*What the exercise asks:* What lines of the data below hold the string "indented"? Copy each one out.
-------
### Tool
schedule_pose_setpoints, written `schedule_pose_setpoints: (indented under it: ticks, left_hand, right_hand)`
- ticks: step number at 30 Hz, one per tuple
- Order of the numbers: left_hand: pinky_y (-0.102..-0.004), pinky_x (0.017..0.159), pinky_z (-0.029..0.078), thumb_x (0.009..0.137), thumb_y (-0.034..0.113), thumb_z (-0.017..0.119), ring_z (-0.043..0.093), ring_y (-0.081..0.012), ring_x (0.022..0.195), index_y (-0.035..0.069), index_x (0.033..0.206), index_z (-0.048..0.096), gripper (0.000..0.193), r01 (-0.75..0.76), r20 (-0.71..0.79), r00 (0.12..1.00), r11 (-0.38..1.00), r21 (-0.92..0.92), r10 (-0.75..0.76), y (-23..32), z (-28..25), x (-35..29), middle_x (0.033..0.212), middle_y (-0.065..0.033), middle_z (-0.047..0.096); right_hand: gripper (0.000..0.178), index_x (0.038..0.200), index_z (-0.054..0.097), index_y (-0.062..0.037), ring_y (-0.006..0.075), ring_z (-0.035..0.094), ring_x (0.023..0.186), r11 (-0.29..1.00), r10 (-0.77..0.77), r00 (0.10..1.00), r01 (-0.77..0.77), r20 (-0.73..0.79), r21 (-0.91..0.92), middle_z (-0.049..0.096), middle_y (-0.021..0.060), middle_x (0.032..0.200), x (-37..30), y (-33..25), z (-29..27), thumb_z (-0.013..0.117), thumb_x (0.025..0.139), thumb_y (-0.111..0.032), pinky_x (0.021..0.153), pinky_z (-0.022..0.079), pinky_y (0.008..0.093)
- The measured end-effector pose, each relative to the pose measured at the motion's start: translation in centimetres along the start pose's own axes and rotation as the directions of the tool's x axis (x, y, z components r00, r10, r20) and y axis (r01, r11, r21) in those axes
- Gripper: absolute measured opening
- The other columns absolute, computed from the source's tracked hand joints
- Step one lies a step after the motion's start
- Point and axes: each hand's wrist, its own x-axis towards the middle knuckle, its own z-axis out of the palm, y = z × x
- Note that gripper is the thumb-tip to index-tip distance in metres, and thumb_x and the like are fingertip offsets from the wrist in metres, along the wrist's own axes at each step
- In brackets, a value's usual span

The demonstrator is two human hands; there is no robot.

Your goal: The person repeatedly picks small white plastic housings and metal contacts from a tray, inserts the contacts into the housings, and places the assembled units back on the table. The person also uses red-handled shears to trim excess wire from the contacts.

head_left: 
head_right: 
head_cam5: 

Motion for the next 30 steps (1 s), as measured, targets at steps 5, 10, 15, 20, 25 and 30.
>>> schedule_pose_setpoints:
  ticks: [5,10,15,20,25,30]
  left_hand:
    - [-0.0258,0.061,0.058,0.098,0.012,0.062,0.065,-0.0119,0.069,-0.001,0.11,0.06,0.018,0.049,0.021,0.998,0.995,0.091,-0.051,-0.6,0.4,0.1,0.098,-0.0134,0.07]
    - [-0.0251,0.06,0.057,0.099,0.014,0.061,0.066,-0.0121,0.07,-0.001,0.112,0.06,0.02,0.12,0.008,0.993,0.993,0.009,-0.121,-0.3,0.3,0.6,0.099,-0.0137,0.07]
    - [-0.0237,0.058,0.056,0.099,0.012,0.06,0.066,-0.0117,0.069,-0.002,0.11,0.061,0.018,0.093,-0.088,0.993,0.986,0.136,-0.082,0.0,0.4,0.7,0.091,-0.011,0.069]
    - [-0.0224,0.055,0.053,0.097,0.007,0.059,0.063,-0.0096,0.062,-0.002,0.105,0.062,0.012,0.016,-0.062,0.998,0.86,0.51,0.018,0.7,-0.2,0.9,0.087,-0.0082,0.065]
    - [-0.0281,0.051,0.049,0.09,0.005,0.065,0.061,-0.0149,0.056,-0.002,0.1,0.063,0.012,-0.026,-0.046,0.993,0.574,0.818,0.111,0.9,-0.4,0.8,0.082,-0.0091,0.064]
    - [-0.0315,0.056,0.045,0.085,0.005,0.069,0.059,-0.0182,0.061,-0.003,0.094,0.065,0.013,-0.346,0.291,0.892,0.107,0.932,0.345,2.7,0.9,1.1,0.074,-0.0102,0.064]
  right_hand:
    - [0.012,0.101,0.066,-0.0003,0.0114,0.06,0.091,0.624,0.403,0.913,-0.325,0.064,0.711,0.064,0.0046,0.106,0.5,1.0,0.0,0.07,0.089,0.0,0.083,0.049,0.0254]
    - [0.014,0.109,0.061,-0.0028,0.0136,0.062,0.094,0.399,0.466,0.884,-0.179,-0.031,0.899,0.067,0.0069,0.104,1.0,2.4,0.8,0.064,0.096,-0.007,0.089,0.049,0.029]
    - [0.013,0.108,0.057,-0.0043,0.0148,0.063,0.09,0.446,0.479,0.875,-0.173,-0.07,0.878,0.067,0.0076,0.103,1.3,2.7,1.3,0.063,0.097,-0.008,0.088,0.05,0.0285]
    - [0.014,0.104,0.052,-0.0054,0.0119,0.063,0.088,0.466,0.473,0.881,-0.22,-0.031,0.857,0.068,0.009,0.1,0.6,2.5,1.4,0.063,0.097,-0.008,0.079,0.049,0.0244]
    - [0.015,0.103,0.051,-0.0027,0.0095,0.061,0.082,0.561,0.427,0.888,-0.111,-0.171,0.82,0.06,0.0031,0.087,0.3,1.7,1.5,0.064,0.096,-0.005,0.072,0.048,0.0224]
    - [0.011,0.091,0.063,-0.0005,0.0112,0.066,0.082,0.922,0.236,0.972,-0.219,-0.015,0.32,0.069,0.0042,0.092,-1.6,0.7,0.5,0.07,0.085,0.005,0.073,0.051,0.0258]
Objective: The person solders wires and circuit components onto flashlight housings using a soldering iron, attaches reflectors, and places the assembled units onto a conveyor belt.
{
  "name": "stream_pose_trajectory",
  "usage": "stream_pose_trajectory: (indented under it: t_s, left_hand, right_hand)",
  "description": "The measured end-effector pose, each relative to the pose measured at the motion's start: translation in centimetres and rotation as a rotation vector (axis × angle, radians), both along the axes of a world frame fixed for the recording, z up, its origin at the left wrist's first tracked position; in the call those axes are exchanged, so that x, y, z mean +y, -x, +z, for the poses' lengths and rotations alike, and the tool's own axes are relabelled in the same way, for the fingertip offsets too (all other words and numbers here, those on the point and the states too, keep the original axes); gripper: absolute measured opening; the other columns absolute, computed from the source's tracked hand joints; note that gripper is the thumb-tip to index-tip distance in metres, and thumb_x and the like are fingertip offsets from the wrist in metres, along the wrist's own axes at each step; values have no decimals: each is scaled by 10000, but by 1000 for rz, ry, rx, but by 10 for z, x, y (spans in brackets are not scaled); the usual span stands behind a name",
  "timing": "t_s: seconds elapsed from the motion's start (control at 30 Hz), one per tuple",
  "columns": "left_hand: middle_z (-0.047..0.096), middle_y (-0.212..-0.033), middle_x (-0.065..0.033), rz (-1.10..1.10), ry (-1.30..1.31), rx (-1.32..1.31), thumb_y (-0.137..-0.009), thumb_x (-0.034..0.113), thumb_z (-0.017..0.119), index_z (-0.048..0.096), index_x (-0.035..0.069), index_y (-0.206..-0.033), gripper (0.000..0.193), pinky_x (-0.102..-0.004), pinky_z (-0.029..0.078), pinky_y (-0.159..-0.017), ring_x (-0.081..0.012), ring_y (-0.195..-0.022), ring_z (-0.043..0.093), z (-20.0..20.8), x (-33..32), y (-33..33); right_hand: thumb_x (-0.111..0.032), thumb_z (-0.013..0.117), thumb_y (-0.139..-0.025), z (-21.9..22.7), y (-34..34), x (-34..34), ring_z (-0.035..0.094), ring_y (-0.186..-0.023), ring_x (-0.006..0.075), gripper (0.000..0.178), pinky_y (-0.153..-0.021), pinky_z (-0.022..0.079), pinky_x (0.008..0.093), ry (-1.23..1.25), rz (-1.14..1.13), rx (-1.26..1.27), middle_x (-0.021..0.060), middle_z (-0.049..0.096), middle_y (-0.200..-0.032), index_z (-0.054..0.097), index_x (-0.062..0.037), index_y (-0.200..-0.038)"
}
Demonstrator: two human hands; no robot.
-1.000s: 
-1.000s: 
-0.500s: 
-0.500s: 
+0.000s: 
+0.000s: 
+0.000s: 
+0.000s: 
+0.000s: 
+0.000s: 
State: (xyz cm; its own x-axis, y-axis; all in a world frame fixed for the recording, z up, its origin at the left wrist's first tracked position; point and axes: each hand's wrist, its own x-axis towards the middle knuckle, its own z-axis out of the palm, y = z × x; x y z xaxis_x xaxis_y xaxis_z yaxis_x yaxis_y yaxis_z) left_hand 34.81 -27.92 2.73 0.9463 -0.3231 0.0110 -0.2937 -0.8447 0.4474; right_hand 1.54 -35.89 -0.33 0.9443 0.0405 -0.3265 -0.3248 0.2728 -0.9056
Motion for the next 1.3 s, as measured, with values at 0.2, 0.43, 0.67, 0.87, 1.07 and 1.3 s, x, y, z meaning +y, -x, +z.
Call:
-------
*Answer box:*
schedule_pose_setpoints, written `schedule_pose_setpoints: (indented under it: ticks, left_hand, right_hand)`
  "usage": "stream_pose_trajectory: (indented under it: t_s, left_hand, right_hand)",

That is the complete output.